Among the lines below, some may hold the word "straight"; state how many do, giving only the number.

**** MATERIAL SUPPLIED

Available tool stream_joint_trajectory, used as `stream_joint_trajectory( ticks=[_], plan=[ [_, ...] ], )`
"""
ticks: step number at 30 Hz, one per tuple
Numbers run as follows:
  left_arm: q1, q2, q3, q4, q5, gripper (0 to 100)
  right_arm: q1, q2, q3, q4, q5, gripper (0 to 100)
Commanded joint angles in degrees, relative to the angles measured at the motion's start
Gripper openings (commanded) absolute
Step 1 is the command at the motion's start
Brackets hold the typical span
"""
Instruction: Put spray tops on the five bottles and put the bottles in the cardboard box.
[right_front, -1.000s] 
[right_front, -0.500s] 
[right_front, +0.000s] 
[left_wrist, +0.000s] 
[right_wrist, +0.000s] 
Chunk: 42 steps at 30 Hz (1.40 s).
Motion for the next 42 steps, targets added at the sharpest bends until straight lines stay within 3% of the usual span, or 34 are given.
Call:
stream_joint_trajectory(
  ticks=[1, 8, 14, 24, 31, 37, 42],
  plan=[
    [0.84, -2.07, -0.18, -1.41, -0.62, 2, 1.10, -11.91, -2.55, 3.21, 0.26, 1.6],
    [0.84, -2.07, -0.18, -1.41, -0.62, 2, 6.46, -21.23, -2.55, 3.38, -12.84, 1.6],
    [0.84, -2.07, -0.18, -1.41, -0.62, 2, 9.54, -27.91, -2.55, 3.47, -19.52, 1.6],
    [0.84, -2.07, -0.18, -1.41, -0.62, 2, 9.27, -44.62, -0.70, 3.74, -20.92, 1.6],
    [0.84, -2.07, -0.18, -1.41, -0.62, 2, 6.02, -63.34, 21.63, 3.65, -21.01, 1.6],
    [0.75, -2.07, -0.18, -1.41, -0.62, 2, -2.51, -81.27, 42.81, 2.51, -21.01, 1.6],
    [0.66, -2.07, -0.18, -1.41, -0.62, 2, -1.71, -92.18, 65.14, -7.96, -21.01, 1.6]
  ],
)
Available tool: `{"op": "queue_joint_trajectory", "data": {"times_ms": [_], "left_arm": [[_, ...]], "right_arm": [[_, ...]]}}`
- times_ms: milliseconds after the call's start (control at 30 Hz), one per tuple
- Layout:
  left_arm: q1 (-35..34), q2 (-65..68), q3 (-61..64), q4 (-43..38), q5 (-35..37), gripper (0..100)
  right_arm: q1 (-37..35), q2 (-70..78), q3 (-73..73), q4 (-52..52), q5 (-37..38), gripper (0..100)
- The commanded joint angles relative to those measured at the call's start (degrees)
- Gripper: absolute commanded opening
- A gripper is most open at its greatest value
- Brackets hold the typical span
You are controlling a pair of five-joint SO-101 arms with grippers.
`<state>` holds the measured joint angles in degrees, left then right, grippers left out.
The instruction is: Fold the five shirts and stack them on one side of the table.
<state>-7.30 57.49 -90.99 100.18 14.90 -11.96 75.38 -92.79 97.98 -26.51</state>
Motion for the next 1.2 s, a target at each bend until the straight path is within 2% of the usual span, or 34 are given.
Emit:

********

RESULT OF THIS EXERCISE
2